Quran, being frequently much more vague then Bible, Pentateuch in particular, gives greater opportunities for various groups to contest its true meaning. Only the link between religion and state governance in Islam prevented complete dissention over religious issues - through imposition of state-enforced interpretations.

In both religions, there are authoritative collections of scriptural interpretations. In Judaism they are commentaries, Midrashim, Haggadah; in Islam they are a number of Tafseers. More often than not, they actually take over the function of scripture in terms of spiritual authority, being a prism through which everything written in the Scripture is perceived. For centuries, right up to the present time, a Quran or, especially, a Bible would be printed with the commentaries included, right beside the text. This is true both for Bibles and Qurans printed in their own language and for the modern, translated ones. In any case, most translations would be done in accordance with an authoritative commentary. This phenomenon is common to many scriptural religions, probably, because obscurity seems to be a universal characteristic of Scripture.

What is peculiar to Jewish and Muslim view of Scripture, which makes these two religions so close to each other, is perception of Scripture as a guide to absolutely everything in life: law, politics, family relationships, mundane everyday actions. Jews and Muslims (excluding the Reform - "Christianised" variety) perceive religion as a complete way of life.

The guidance is attributed to Scripture. In fact, to be such guide, the Scripture has to be interpreted and significantly extended. This is the most indirect part of relationship between Jewish and Muslim Scriptures and respective religions.

In Judaism the very ground basis for legislation is Torah (which points again to its superiority as a candidate to be called Scripture), in Islam it is, of course, Quran.

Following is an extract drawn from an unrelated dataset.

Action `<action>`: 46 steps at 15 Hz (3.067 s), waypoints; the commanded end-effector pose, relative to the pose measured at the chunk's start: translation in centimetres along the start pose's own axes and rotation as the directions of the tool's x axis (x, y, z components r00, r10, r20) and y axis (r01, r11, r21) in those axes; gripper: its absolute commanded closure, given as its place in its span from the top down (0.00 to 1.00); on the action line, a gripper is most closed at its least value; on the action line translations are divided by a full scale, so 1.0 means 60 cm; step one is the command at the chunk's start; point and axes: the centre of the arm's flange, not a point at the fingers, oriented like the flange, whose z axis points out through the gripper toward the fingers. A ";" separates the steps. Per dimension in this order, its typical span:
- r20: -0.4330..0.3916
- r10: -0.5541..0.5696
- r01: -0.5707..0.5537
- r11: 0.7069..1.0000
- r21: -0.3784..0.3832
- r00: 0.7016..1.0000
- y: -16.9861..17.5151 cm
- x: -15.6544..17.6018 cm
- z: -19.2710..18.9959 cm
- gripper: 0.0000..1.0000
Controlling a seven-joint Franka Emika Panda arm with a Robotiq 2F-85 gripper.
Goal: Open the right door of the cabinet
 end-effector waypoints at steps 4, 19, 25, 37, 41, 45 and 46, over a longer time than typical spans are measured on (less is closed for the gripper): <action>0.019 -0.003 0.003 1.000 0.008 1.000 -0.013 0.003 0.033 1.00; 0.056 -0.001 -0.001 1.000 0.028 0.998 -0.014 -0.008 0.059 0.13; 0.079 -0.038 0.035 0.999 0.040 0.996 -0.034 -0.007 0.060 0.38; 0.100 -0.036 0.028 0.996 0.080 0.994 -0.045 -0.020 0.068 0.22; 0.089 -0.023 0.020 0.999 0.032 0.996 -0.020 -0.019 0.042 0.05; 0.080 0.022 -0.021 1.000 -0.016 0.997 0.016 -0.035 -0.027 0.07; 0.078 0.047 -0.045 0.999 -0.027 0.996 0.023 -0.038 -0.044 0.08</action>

In both religious traditions, Scripture is supplemented by a large body of material which provides the actual guidance. Mainly, it is Talmud in Judaism, and collections of hadith in Islam, or on even more practical level, Shulchan Aruch for the Jews and scholarly writings for Muslims, for example Hidaya in India.

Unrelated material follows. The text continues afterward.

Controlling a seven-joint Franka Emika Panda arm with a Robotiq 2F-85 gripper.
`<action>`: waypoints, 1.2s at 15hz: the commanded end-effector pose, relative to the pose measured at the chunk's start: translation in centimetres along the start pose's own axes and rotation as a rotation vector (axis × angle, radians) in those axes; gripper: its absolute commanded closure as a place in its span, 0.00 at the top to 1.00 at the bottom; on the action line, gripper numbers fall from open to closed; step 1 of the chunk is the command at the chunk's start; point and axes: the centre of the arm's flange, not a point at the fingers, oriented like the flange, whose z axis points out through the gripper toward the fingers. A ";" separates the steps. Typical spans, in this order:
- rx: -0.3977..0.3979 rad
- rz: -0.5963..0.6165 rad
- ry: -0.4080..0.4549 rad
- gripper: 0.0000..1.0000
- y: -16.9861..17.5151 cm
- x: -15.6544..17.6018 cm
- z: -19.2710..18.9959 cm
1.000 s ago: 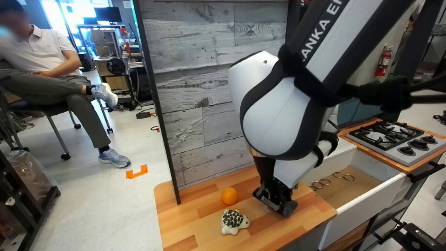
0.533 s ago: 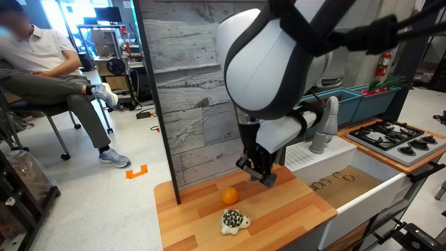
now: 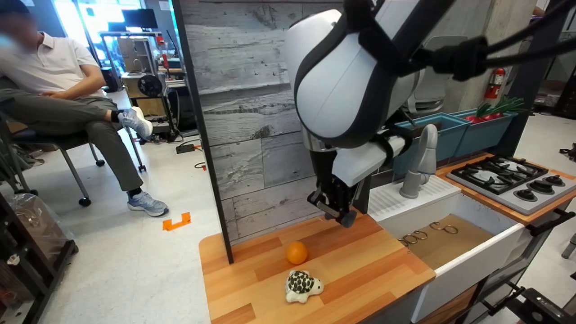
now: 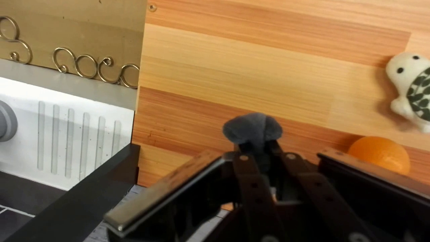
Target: Move the grey plush toy backwards.
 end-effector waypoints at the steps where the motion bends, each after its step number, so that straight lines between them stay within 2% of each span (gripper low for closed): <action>1: -0.037 -0.034 0.040 0.03 0.7 1.4 1.7; 9: -0.057 -0.041 0.047 0.03 1.4 2.4 5.0; 10: -0.057 -0.042 0.047 0.08 1.4 2.4 5.2; 11: -0.058 -0.041 0.048 0.38 1.5 2.4 5.4; 13: -0.060 -0.037 0.050 0.45 1.5 2.5 5.5; 18: -0.063 -0.034 0.053 0.81 1.3 2.2 4.8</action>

There is a term in each of the two religions for such religiously inspired way of life. Halacha in Judaism, sunna in Islam. Neither refers to the Scriptural guidance. Halacha is prescribed in the Talmud, sunna is the way of life described by ahadith.(8)

Both traditions have a concept of a chain of transmission. It means that Talmud is the Oral Torah written down, handed down the generations directly from Moses. Yet, something which is in full accordance with the understanding of tradition, even if it is clearly a late ruling, is accepted, paradoxically, as Oral Torah of Moses.

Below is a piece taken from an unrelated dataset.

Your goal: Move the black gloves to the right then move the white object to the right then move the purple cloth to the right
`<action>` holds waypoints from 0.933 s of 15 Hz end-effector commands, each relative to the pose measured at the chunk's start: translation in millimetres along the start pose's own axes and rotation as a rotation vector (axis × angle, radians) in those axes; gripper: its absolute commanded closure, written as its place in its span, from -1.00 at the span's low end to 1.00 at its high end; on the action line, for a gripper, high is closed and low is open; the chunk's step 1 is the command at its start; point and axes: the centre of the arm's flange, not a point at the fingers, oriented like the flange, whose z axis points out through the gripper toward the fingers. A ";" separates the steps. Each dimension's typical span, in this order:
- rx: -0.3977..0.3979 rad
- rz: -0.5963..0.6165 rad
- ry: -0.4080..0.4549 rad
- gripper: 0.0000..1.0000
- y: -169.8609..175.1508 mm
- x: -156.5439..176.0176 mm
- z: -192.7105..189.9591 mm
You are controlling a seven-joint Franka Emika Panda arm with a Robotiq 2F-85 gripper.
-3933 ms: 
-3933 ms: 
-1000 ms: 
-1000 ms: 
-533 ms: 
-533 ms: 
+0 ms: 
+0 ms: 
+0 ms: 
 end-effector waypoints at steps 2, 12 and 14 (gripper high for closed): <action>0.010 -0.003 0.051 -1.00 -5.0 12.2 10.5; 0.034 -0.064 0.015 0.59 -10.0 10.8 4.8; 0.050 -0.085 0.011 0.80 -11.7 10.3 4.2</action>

This is not quite so in Islam. The actual chain of authority leading back to the Prophet Muhammad or his Companions, and its accordance with the criteria developed for determining reliability of such chains, carries more weight than the meaning of the text. This leads to existence of many contradictory ahadith, which in turn have to be explained and interpreted.

Hadith are used for interpreting and explaining Quran as well as for determining matters of worship and legislation. One example of Quranic interpretation: in Sura an-Nisa (4:15) Quran tells to punish women guilty of adultery by house arrest "until Allah appoints a way for them". This last phrase is understood to mean "appoints the way through new legislation", pointing at the hadith which prescribes stoning for married adulterers. Here the same hadith "explains" the Quran and provides a piece of legislation. This is an extraodinary case where Quran is in effect superseded by a hadith. A more straightforward example is interpretation of 9:29: "Fight against such of those who have been given the Scripture and believe not in Allah nor the Last Day, and forbid not that which Allah hath forbidden by His messenger, and follow not the religion of truth, until they pay the tribute readily, being brought low." The verse is understood to call for a war against Jews and Christians, and obliging them to pay jizya(9). The last words, "being brought low", led to a set of regulations of their own, those prescribing the exact manner of collecting the jizya, so as to make the payee be "brought low". This begins with a requirement that the payee's hand be below that of the collector, and then included all sorts of humiliating details added to it.

Jewish interpretation of the Ten Commandments can be quite startling too. A Yeshiva(10) student once explained to me that the commandment "Thou shalt not steal" applies only to stealing people, i.e. kidnapping. Yet other parts are understood very literally: "Thou shalt write it <the First Commandment> on your door posts" means placing a mezuzah on the door - a box containing a piece of parchment with the First Commandment written on it. This is short of actually scribbling it on the door.

Arguably, understanding of the phrase as a command to place mezuzah on the door post is of more consequence than the actual words of the Torah. Clearly, the hadith prescribing stoning for adultery is more significant in everyday life than the Quranic ayat which this hadith "complements".

Excessive use of Talmud and ahadith does make an impression that they are the true guides to religion, especially as it is carried out in everyday lives. Actions performed by a practising Muslim or orthodox Jew in the course of their lives are not really dictated by the Quran or Torah. This leads to an argument that it was ahadith or Talmud which were of true importance and significance for their religious traditions.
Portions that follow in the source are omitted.